BEGIN Data for review
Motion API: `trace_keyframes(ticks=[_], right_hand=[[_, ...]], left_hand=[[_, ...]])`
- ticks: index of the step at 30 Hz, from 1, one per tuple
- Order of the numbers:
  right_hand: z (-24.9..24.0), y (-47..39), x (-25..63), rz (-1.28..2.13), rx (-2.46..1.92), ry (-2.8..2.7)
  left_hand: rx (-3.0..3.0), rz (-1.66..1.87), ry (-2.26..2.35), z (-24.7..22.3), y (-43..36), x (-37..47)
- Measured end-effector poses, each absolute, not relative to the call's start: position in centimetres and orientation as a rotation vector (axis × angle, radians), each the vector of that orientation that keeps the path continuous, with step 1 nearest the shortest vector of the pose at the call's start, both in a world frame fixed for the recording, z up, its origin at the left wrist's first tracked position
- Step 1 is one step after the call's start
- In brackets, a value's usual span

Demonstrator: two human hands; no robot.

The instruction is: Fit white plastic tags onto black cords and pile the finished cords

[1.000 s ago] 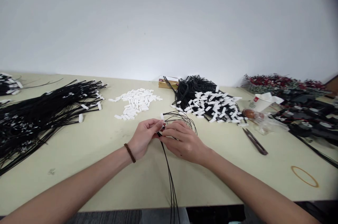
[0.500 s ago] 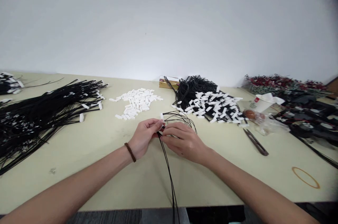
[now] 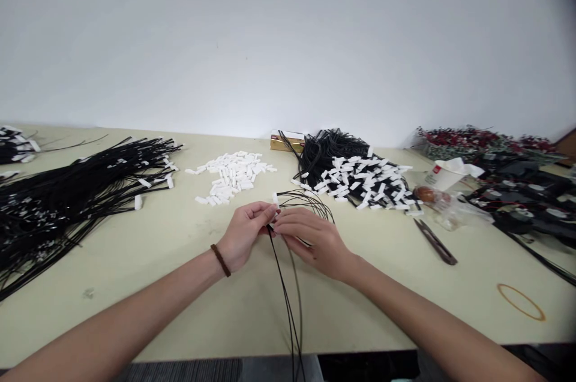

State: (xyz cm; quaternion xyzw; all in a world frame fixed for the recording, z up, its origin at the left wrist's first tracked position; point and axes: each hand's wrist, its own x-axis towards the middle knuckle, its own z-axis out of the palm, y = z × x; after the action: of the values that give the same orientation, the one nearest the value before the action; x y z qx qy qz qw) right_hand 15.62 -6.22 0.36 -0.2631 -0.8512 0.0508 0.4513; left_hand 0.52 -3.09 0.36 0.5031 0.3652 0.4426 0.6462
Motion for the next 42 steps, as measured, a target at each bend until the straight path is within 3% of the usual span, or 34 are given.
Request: trace_keyframes(ticks=[4, 7, 10, 14, 18, 21, 42], right_hand=[[1.7, -6.3, 16.2, 0.750, -0.821, -1.569], [3.0, -5.5, 18.1, 0.901, -0.770, -1.254], [4.0, -4.6, 20.6, 0.791, -0.761, -1.107], [4.4, -4.2, 22.3, 0.384, -0.856, -1.013], [4.2, -5.2, 21.0, -0.096, -0.956, -1.361], [3.7, -5.9, 19.4, -0.274, -0.896, -1.737], [3.1, -6.3, 18.0, -0.258, -0.936, -1.982]], left_hand=[[1.158, 1.025, 0.850, 0.6, -3.1, 0.5], [1.161, 1.048, 0.857, 0.6, -3.1, 0.4], [1.172, 1.061, 0.867, 0.6, -3.0, 0.4], [1.177, 1.064, 0.885, 0.6, -3.1, 0.3], [1.192, 1.062, 0.868, 0.5, -3.0, 0.3], [1.201, 1.073, 0.856, 0.4, -2.8, 0.3], [1.259, 1.108, 0.834, 0.2, -2.6, 0.2]])
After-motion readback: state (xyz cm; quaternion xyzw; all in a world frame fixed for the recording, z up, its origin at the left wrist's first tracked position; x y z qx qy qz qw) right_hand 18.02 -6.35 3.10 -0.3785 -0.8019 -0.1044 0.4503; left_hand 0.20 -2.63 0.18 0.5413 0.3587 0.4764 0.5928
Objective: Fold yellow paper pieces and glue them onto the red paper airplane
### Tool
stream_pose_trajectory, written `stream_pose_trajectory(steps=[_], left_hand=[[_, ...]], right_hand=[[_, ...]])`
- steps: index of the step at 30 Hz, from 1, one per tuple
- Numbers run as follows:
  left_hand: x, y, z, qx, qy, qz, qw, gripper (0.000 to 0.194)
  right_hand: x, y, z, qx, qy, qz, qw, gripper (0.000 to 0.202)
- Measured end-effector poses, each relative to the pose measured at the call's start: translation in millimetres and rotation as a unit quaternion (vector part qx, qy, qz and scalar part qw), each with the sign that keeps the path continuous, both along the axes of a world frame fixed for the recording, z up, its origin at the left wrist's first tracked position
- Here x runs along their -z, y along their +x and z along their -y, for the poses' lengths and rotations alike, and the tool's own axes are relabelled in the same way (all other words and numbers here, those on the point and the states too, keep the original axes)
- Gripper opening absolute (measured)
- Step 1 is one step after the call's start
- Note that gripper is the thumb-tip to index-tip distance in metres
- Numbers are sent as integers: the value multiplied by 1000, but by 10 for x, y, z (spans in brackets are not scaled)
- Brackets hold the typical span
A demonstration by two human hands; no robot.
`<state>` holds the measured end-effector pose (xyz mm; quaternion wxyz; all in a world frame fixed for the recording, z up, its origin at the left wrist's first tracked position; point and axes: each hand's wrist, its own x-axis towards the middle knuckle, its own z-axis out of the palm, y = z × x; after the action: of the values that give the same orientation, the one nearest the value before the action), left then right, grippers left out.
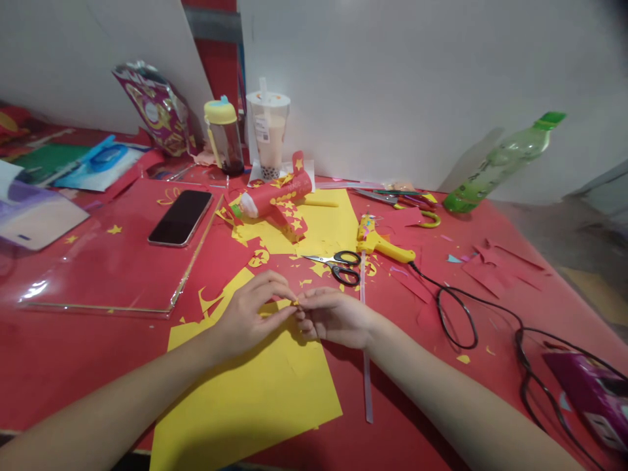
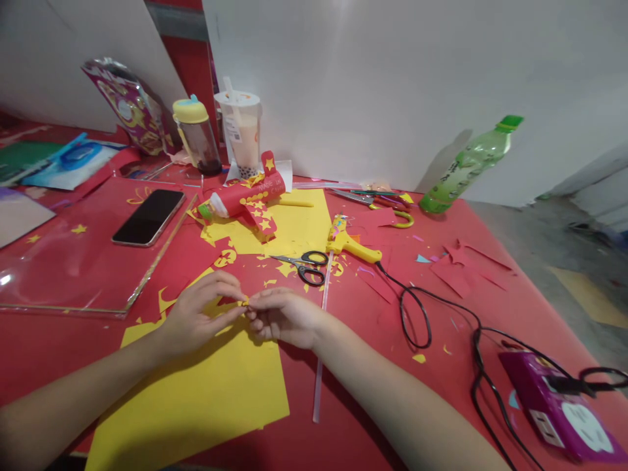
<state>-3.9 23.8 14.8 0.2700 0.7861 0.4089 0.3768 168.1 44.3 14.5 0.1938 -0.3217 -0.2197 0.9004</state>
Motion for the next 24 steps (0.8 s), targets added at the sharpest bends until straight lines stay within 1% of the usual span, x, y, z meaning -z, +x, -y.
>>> stream_pose_trajectory(steps=[4,6,7,8,10,13,14,15,16,19,20,21,22,24], left_hand=[[25,-17,-14,-19,-2,-4,1000,3],[29,-18,-19,-31,-7,0,999,3],[29,-16,-21,-40,-10,3,999,4],[28,-11,-23,-51,-17,6,999,6],[21,1,-27,-73,-45,15,996,12],[5,17,-32,-84,-100,31,991,14],[0,19,-33,-78,-112,30,990,13],[-4,19,-33,-71,-120,27,990,12],[-6,17,-34,-65,-124,23,990,10],[2,4,-37,-57,-126,14,990,8],[8,1,-39,-58,-126,14,990,9],[12,-1,-42,-59,-127,16,990,9],[14,0,-45,-59,-130,21,989,9],[10,6,-51,-62,-142,35,987,6]], right_hand=[[1,5,4,-5,38,18,999,14],[6,0,4,11,93,54,994,19],[10,-5,2,26,139,79,987,20],[14,-11,-1,42,192,107,975,22],[23,-21,-9,62,292,166,940,22],[27,-23,-21,56,384,241,889,19],[25,-19,-23,54,414,265,869,17],[22,-14,-23,55,453,288,842,14],[19,-7,-23,59,498,310,807,12],[29,14,-23,71,642,342,683,11],[39,20,-23,74,680,340,646,11],[51,25,-24,75,709,336,615,11],[64,29,-25,73,731,335,590,11],[82,31,-23,65,756,339,556,11]])
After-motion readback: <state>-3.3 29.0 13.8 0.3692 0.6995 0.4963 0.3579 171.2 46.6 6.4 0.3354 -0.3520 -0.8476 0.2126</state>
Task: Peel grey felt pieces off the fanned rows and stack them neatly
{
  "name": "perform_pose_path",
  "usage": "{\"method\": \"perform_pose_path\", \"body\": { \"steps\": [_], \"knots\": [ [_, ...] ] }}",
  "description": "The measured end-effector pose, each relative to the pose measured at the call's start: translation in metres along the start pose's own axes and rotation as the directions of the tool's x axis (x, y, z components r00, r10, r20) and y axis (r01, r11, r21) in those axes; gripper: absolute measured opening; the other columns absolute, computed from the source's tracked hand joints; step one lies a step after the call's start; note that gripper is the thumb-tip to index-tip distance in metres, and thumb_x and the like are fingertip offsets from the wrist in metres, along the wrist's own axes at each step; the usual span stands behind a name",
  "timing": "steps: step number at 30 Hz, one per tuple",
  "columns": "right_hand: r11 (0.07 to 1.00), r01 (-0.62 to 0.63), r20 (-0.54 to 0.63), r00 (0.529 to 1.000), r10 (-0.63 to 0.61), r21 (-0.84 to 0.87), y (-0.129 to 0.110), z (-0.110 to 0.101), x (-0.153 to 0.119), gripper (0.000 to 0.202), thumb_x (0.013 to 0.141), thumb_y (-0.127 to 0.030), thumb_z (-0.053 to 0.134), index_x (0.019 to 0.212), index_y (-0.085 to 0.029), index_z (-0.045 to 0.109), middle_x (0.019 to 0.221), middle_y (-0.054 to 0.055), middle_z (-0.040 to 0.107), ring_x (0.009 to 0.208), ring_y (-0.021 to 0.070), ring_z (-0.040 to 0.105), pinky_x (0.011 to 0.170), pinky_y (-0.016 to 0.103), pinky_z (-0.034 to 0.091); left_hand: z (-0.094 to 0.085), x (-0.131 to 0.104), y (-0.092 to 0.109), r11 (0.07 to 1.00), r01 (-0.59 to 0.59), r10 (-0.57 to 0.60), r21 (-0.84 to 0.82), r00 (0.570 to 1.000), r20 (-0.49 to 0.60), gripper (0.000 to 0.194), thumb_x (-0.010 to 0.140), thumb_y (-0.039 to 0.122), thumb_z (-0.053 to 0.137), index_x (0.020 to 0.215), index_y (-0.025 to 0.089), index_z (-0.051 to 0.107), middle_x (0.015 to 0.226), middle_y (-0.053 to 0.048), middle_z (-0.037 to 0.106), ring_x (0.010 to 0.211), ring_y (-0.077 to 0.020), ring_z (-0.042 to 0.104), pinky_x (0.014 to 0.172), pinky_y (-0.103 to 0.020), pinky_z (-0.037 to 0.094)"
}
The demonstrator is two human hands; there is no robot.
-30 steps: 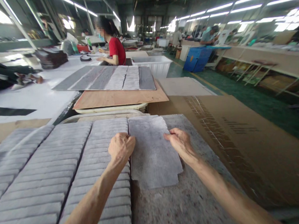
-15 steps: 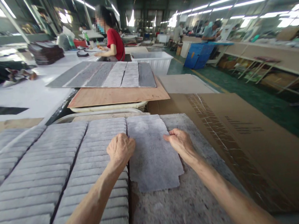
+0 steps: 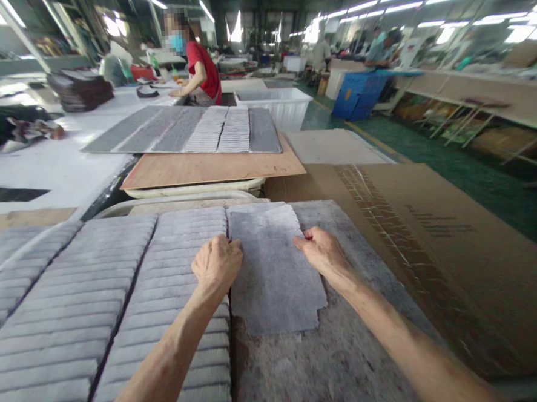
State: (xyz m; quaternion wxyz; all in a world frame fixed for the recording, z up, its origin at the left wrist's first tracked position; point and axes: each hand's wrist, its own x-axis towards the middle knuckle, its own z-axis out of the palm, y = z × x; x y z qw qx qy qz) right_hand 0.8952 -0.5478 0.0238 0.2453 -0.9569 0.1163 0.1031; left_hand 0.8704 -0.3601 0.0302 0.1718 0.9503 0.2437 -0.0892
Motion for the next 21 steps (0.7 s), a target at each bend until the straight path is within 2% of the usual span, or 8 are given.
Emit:
{"method": "perform_pose_path", "body": {
  "steps": [14,21],
  "knots": [
    [0.999,0.010,0.023,1.000,-0.009,-0.044,-0.0010,-0.0006,0.0033,0.031,0.088,-0.037,0.053,0.110,-0.015,0.056,0.109,0.006,0.059,0.094,0.0181,0.058,0.081,0.040,0.049,0.0018,-0.0013,0.0029,0.999,0.011,-0.010,0.039,1.000,-0.028,0.033,0.086,0.045,0.047,0.091,0.016,0.062,0.090,-0.005,0.064,0.086,-0.0172,0.060,0.077,-0.037,0.047],
    [0.999,-0.003,0.034,0.999,0.005,-0.033,-0.0006,-0.0014,0.0034,0.030,0.087,-0.037,0.054,0.108,-0.015,0.057,0.106,0.005,0.060,0.092,0.0179,0.059,0.080,0.038,0.050,-0.0013,-0.0049,0.0052,0.999,0.011,-0.009,0.030,0.999,-0.043,0.030,0.085,0.037,0.045,0.089,0.016,0.065,0.092,-0.009,0.066,0.088,-0.0216,0.062,0.075,-0.038,0.047]
  ]
}}
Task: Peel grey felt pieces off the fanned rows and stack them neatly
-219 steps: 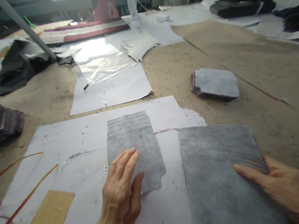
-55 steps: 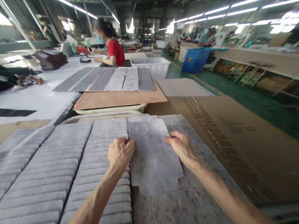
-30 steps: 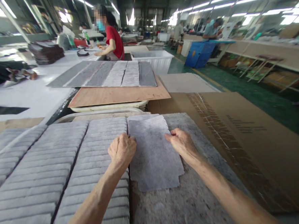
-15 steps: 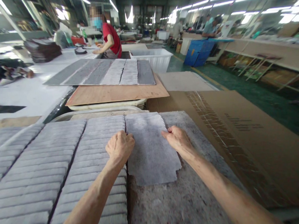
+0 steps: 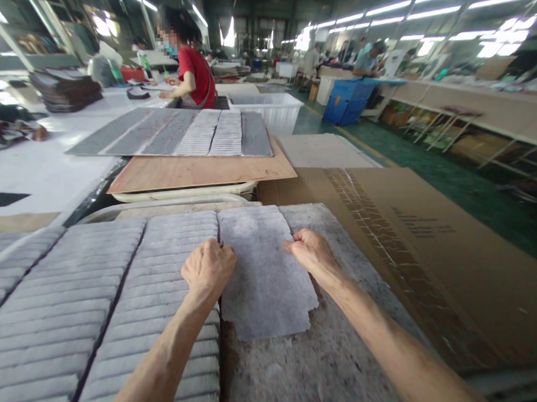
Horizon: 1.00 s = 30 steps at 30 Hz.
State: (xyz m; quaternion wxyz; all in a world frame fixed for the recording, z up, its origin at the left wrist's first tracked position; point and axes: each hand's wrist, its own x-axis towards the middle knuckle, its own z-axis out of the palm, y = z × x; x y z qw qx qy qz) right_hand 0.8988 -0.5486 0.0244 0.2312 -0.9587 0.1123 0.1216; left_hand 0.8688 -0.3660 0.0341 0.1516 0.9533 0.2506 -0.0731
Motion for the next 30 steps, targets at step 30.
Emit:
{"method": "perform_pose_path", "body": {
  "steps": [30],
  "knots": [
    [1.000,-0.011,-0.121,0.993,0.008,-0.026,0.0000,0.0057,0.0049,0.032,0.073,-0.043,0.058,0.095,-0.020,0.064,0.075,0.003,0.068,0.072,0.0192,0.064,0.057,0.025,0.040,0.0041,0.0027,-0.0010,0.999,0.014,-0.017,-0.047,0.998,-0.055,0.025,0.079,0.035,0.046,0.082,0.020,0.066,0.090,-0.012,0.068,0.088,-0.0288,0.063,0.069,-0.037,0.045]
  ]
}}
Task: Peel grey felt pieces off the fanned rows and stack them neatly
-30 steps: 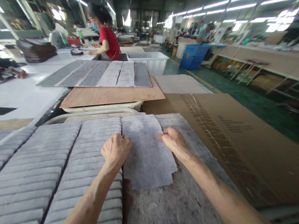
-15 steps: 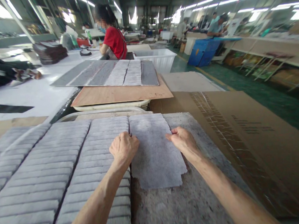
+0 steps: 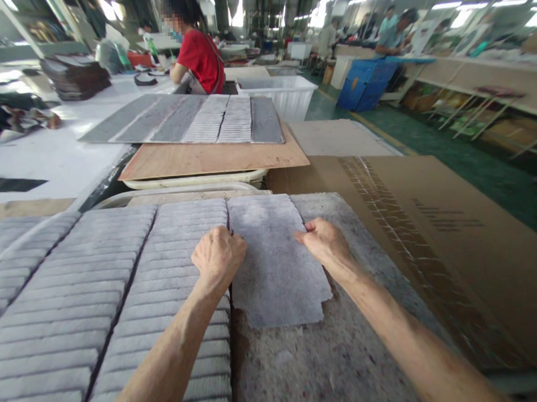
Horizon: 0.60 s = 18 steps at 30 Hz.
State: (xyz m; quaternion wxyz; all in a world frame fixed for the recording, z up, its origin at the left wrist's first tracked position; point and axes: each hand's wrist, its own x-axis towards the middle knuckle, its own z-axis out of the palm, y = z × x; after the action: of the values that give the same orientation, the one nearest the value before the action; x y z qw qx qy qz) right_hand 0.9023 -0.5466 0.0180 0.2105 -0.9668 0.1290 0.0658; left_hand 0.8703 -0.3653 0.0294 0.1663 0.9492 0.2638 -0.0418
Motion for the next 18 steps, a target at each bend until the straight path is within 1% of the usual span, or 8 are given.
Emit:
{"method": "perform_pose_path", "body": {
  "steps": [2,5,7,9,12,15,16,18],
  "knots": [
    [0.999,0.014,-0.038,0.999,-0.016,-0.045,-0.003,0.002,-0.006,0.030,0.076,-0.041,0.056,0.095,-0.019,0.063,0.076,0.006,0.068,0.075,0.0213,0.064,0.060,0.026,0.041,0.002,-0.003,0.000,1.000,-0.018,0.018,0.008,0.999,-0.036,0.026,0.078,0.037,0.045,0.083,0.020,0.064,0.089,-0.014,0.068,0.088,-0.0315,0.063,0.068,-0.038,0.044],
    [0.991,0.064,-0.135,0.988,-0.080,-0.119,-0.006,0.008,-0.019,0.029,0.082,-0.035,0.052,0.100,-0.014,0.059,0.084,0.012,0.066,0.082,0.0248,0.063,0.064,0.030,0.043,0.006,-0.010,0.000,0.999,-0.039,0.042,0.028,0.993,-0.110,0.032,0.080,0.039,0.043,0.097,0.016,0.058,0.086,-0.016,0.068,0.082,-0.0324,0.064,0.067,-0.039,0.044],
    [0.978,0.124,-0.215,0.963,-0.159,-0.169,-0.007,0.012,-0.028,0.029,0.085,-0.032,0.048,0.105,-0.012,0.056,0.097,0.017,0.062,0.092,0.0278,0.059,0.067,0.033,0.044,0.009,-0.015,0.000,0.997,-0.061,0.068,0.048,0.984,-0.166,0.035,0.081,0.039,0.043,0.103,0.013,0.053,0.085,-0.017,0.067,0.080,-0.0327,0.064,0.066,-0.039,0.044],
    [0.957,0.192,-0.274,0.929,-0.248,-0.217,-0.006,0.015,-0.033,0.029,0.087,-0.029,0.045,0.109,-0.012,0.054,0.108,0.019,0.056,0.100,0.0307,0.053,0.069,0.036,0.045,0.010,-0.019,0.000,0.993,-0.093,0.105,0.066,0.971,-0.214,0.034,0.082,0.037,0.044,0.103,0.012,0.052,0.087,-0.016,0.066,0.080,-0.0326,0.064,0.065,-0.039,0.044],
    [0.918,0.294,-0.292,0.883,-0.368,-0.267,-0.004,0.012,-0.036,0.029,0.088,-0.023,0.042,0.111,-0.013,0.056,0.115,0.019,0.053,0.104,0.0318,0.050,0.075,0.041,0.047,0.006,-0.023,-0.006,0.988,-0.138,0.153,0.074,0.952,-0.267,0.028,0.085,0.033,0.040,0.101,0.014,0.053,0.091,-0.014,0.065,0.078,-0.0294,0.064,0.063,-0.037,0.044],
    [0.854,0.431,-0.272,0.819,-0.506,-0.292,0.000,0.006,-0.041,0.034,0.089,-0.018,0.039,0.119,-0.013,0.054,0.131,0.014,0.047,0.117,0.0282,0.043,0.096,0.042,0.040,-0.005,-0.028,-0.018,0.971,-0.224,0.240,0.087,0.922,-0.305,0.029,0.088,0.025,0.031,0.103,0.019,0.055,0.100,-0.010,0.064,0.088,-0.0261,0.062,0.070,-0.036,0.045],
    [0.819,0.492,-0.262,0.783,-0.564,-0.295,0.002,0.005,-0.044,0.036,0.090,-0.021,0.039,0.123,-0.013,0.053,0.136,0.012,0.044,0.122,0.0266,0.039,0.102,0.040,0.035,-0.009,-0.031,-0.022,0.959,-0.265,0.283,0.099,0.908,-0.308,0.032,0.089,0.022,0.030,0.106,0.020,0.056,0.105,-0.009,0.064,0.095,-0.0253,0.060,0.075,-0.037,0.045],
    [0.711,0.637,-0.202,0.686,-0.699,-0.298,0.007,0.008,-0.051,0.041,0.092,-0.032,0.039,0.129,-0.017,0.050,0.140,0.009,0.041,0.130,0.0259,0.031,0.108,0.041,0.028,-0.013,-0.037,-0.032,0.924,-0.359,0.381,0.128,0.877,-0.293,0.036,0.088,0.020,0.032,0.117,0.021,0.053,0.117,-0.007,0.060,0.109,-0.0243,0.054,0.088,-0.038,0.043]
  ]
}}
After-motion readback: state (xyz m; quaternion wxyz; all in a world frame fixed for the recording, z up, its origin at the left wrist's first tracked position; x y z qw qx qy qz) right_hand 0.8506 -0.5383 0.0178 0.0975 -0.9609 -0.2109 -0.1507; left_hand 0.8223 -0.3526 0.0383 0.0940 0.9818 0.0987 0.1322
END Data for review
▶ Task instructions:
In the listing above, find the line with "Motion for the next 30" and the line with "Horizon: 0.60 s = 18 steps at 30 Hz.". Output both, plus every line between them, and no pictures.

▶ Response to this task:
Motion for the next 30 steps, targets at step 30.
Emit:
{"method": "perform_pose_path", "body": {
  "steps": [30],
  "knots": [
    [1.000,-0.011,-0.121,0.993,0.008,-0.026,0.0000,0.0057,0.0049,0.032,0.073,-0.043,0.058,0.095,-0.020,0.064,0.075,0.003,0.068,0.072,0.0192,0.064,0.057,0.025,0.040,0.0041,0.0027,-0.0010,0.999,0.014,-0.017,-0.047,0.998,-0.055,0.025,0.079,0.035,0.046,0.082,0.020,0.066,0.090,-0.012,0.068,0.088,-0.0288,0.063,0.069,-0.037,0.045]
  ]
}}
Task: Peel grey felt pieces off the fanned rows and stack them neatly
-30 steps: 
-15 steps: 
+0 steps: 
Horizon: 0.60 s = 18 steps at 30 Hz.

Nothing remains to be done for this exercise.